The upstream regulatory mechanisms of Syt1 remain an enigma so far. The present work identified that microRNA (miR)-193b-3p is a novel upstream regulator of Syt1. MicroRNAs, a class of single-stranded and highly-conserved small non-coding RNAs, suppress gene expression at post-transcriptional or translational levels, and is deeply implicated in cardiac development and disorders. Previous studies on the functions of miR-193b-3p were mainly focused on tumor[47, 48], inflammation[49, 50], and metabolism[36, 51]. Recent advances have revealed that miR-193b-3p participates in the regulation of pulmonary hypertension in heart failure[36], cardiac hypertrophy[37] and the apoptotic pathway in myocardial ischemia/reperfusion injury[38]. However, the roles of miR-193b-3p in the cardiomyocyte necrotic death have not been explored. Here we found that miR-193b-3p directly bound to the 3’ untranslated region (UTR) of Syt1 mRNA and downregulated the Syt1 protein level, and by this way miR-193b-3p promoted necrotic cell death and mPTP opening. We also demonstrated that miR-193b-3p regulated cardiomyocyte necrosis, interstitial fibrosis and cardiac function in mice with I/R.

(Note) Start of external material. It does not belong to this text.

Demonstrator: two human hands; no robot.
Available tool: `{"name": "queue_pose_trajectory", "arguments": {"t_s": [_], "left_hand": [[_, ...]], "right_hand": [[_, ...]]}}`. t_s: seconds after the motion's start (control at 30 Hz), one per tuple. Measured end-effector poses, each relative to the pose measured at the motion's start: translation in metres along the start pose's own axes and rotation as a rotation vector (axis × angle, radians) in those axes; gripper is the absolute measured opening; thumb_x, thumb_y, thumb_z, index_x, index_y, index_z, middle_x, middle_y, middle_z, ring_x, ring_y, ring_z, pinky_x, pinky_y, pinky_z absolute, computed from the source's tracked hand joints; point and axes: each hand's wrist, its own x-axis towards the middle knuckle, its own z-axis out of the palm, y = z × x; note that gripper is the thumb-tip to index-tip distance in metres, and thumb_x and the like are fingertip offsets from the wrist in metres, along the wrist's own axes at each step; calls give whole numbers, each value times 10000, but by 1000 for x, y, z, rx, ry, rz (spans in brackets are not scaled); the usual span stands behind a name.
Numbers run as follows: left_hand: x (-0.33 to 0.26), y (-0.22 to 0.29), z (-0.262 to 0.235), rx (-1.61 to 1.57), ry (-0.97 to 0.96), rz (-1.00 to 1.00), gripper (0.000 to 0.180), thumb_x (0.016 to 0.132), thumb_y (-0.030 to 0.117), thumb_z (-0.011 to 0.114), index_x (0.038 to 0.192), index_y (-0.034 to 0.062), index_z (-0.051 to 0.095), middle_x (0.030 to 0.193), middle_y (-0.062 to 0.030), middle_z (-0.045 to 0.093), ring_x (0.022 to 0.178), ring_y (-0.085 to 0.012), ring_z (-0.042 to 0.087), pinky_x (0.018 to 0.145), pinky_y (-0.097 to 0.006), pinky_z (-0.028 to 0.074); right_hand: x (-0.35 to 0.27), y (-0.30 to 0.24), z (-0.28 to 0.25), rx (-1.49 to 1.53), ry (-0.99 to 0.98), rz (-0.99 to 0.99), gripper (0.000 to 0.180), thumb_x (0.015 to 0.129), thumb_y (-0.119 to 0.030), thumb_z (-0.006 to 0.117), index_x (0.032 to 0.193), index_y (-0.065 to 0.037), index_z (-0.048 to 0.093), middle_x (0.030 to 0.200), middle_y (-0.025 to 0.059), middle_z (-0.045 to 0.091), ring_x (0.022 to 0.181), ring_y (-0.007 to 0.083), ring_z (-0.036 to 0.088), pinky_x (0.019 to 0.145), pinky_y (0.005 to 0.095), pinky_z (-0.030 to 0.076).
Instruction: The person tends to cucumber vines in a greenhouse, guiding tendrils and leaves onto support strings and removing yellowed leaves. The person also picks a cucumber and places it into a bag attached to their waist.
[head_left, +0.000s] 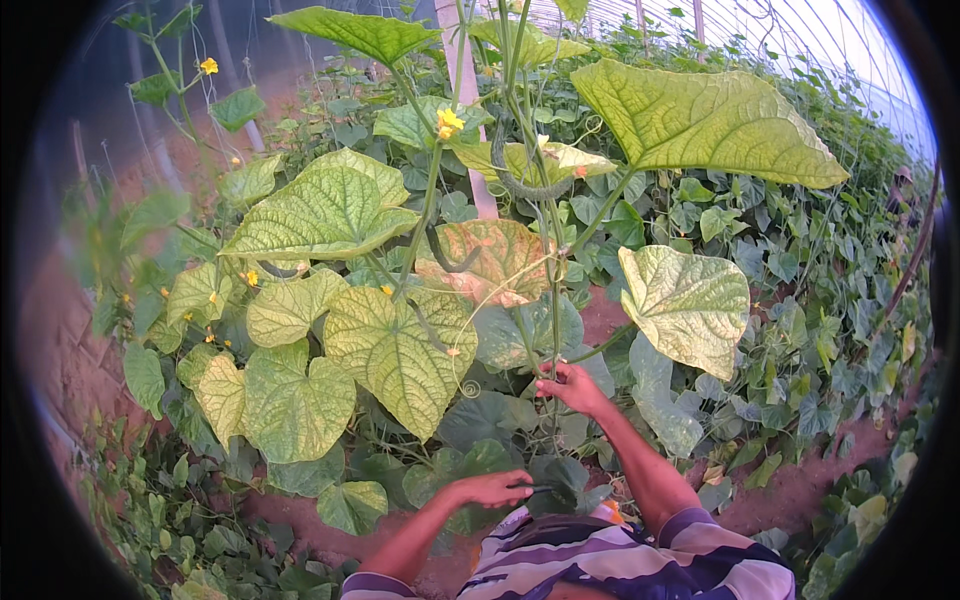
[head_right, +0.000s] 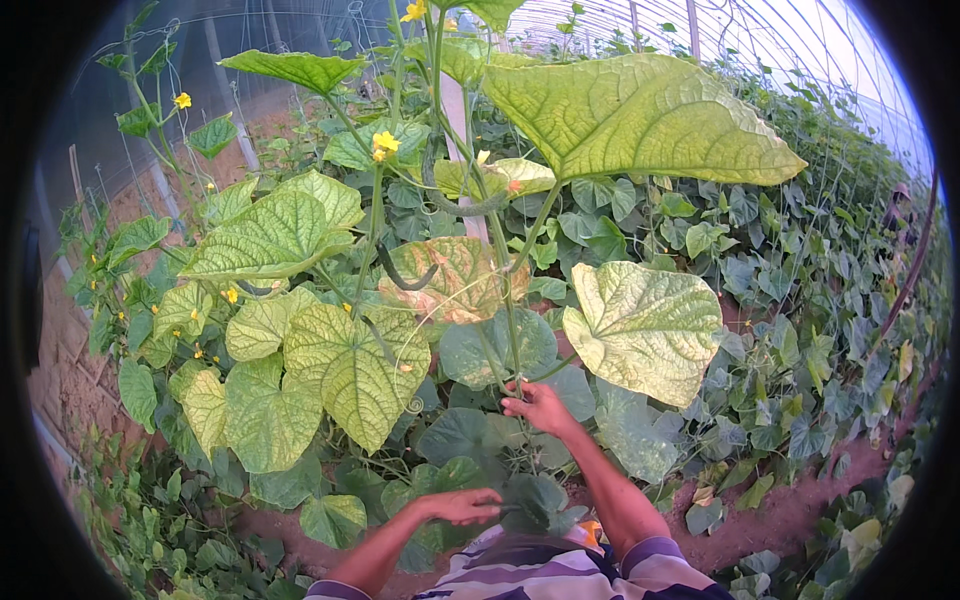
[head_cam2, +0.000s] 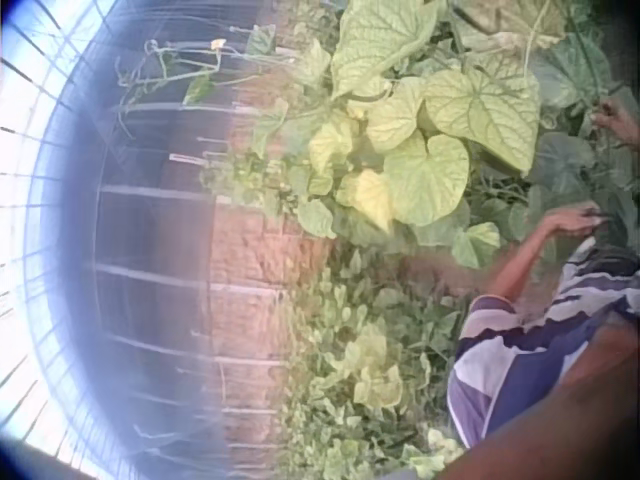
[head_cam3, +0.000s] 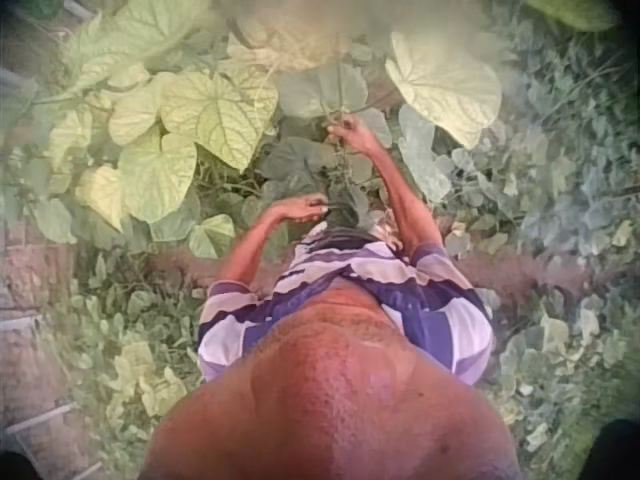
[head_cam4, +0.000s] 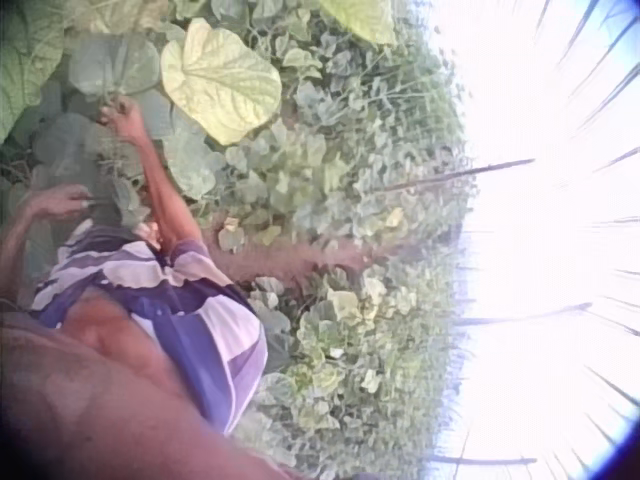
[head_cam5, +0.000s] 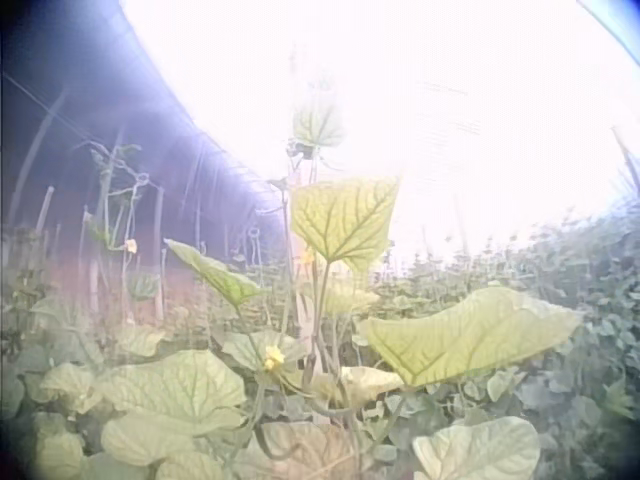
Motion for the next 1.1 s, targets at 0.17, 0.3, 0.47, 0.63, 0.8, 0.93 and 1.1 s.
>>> {"name": "queue_pose_trajectory", "arguments": {"t_s": [0.17,0.3,0.47,0.63,0.8,0.93,1.1], "left_hand": [[43,-98,51,-58,-249,2,420,1049,283,519,1403,60,548,974,-23,647,734,-133,617,651,-313,519],[56,-95,47,-145,-403,-448,361,1038,256,440,1189,22,670,1095,-173,720,853,-233,718,634,-442,582],[77,-150,85,452,-268,-78,322,905,186,575,1114,10,744,1042,-187,758,924,-312,722,806,-455,547],[77,-105,101,342,-207,-179,359,881,162,600,1185,28,736,1173,-218,734,1051,-327,714,890,-458,534],[57,-69,93,195,33,-198,408,892,164,576,1267,50,688,1253,-231,696,1168,-368,669,962,-467,511],[52,-91,98,281,51,-69,397,940,194,549,1299,59,649,1210,-208,704,1132,-391,659,969,-475,502],[11,-23,47,-483,158,245,358,1026,172,566,1351,25,595,1182,-119,725,1085,-223,687,868,-358,549]], "right_hand": [[26,31,14,182,-28,-118,397,1005,-167,703,1323,9,544,983,49,697,903,145,723,793,279,554],[27,37,24,170,155,-69,394,1007,-140,687,1342,13,548,1056,49,691,895,145,711,801,266,543],[36,47,37,164,134,-101,396,1003,-133,688,1342,22,555,1059,52,692,903,139,708,800,260,538],[20,34,27,195,102,-139,362,997,-131,701,1290,49,589,991,55,716,912,138,717,825,276,563],[2,-1,26,90,151,-74,382,984,-104,704,1324,21,583,1013,49,703,934,142,711,837,282,551],[-2,3,27,44,113,-87,455,981,-75,694,1401,9,537,1093,80,705,1043,174,704,936,304,531],[-13,11,27,161,96,-224,657,979,16,632,1564,-43,338,1274,144,654,1188,218,659,1032,342,497]]}}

In conclusion, this work demonstrates that Syt1 has a detrimental effect on mPTP opening and cardiomyocyte programmed necrosis, and thus exerts a cardioprotective effect in I/R injury. Mechanistically, Syt1 interacts with Parkin and promotes Parkin-mediated CypD ubiquitination. Syt1 expression is negatively regulated by miR-193b-3p. The study reveals a novel regulatory model of cardiomyocyte necrosis which is composed of miR-193b-3p, Syt1, Parkin, and CypD. These molecules may serve as potential therapeutic targets and modulating the model may become strategies to treat myocardial necrosis-associated heart diseases, including I/R injury, MI and heart failure.